そう聞いて嬉しそうに畳の上に広げ始める後鬼ちゃん。

「勝った方が負けた方の言うことを聞くのはどうですか?」

「ん?逆じゃない?」

「間違えただけです」

「いいよ、負ける気しないから」

幸い記憶力には自信がある。神経衰弱は得意だ。

しかしすぐにそんな余裕はなくなってしまった。

「むぅ…」

後鬼ちゃんは貝殻の模様を参考にしていた。

どうもこのままでは負けてしまう。

そこで提案をする。

「最後、最後の一組を揃えた方の勝ちでいい?」

「いいですよ、このままじゃ面白く無いですし」

特徴的な模様や形の貝殻がなくなった今、単純な神経衰弱となる。

最後の一組、つまりすべて覚えて一気に取れば後鬼ちゃんに勝てる。

数を残すため出来る限り揃えない様にと場所と絵柄を覚えていく。

そして残り数枚のうちひとつを捲る。菊の花だ。

もう片方の菊の花の場所を知っていたため勝負に出る。

それを捲って絵柄を見て若干の違和感を覚える。まるで複雑な漢字が一画少ないような違和感。

「あれ?合わない…」

よく見ると同じ菊の花であったが少しだけ異なっていた。仕方なく伏せると後鬼ちゃんが嬉しそうな顔をする。
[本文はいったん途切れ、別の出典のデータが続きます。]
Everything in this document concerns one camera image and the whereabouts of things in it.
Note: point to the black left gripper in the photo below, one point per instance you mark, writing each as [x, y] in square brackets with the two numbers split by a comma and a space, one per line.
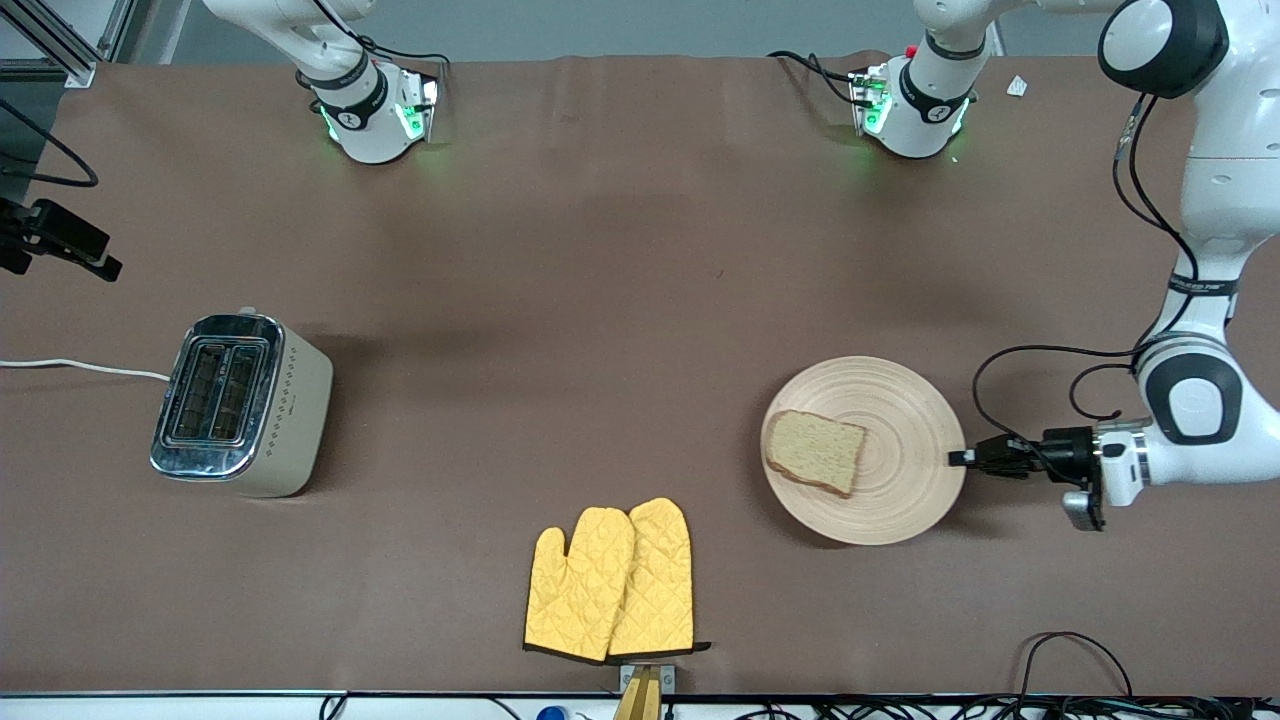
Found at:
[1066, 447]

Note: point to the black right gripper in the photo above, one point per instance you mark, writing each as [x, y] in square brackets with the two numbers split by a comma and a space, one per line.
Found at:
[58, 232]

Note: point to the round light wooden plate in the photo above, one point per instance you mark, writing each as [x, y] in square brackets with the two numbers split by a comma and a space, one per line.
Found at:
[900, 450]

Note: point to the brown-crusted bread slice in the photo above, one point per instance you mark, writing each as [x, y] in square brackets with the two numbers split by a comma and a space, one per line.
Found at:
[815, 450]

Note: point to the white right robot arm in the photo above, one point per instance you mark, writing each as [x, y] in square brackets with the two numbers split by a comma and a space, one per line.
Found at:
[365, 110]

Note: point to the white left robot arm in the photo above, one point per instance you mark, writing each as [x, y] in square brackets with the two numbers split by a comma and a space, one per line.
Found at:
[1225, 200]

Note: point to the beige chrome two-slot toaster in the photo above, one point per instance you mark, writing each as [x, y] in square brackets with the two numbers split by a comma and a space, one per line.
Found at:
[290, 420]

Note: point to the yellow quilted oven mitt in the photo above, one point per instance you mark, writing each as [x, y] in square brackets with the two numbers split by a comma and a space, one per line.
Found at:
[575, 590]
[660, 580]

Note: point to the small white paper scrap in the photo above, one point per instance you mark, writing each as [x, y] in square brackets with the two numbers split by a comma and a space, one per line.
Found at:
[1017, 86]

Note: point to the brown table cover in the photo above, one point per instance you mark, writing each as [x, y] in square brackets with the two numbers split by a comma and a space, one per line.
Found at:
[620, 250]

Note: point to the aluminium frame profile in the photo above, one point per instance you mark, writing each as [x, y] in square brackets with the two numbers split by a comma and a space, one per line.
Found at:
[75, 70]

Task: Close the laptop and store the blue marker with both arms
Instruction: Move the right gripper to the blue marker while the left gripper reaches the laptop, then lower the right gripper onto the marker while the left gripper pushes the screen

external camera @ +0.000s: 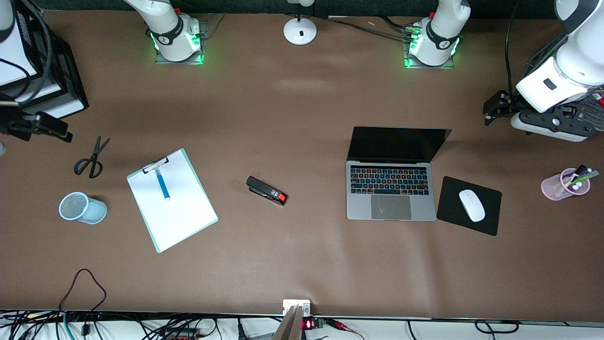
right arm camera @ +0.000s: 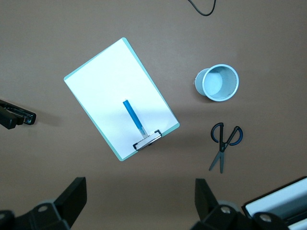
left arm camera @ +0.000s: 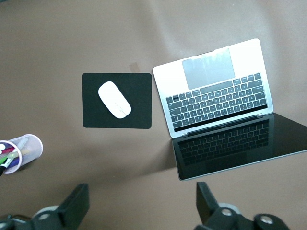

私の致命的な失敗、後鬼ちゃんの順番、間違えるようにとひたすら祈る。

一組、もう一組と私の負けが近づいてくる。そして件の菊を残してあと4枚だった。

「私の勝ちですね~」

そう言いながら後鬼ちゃんは手を伸ばす。後鬼ちゃんは私と同じ過ちを……繰り返さなかった。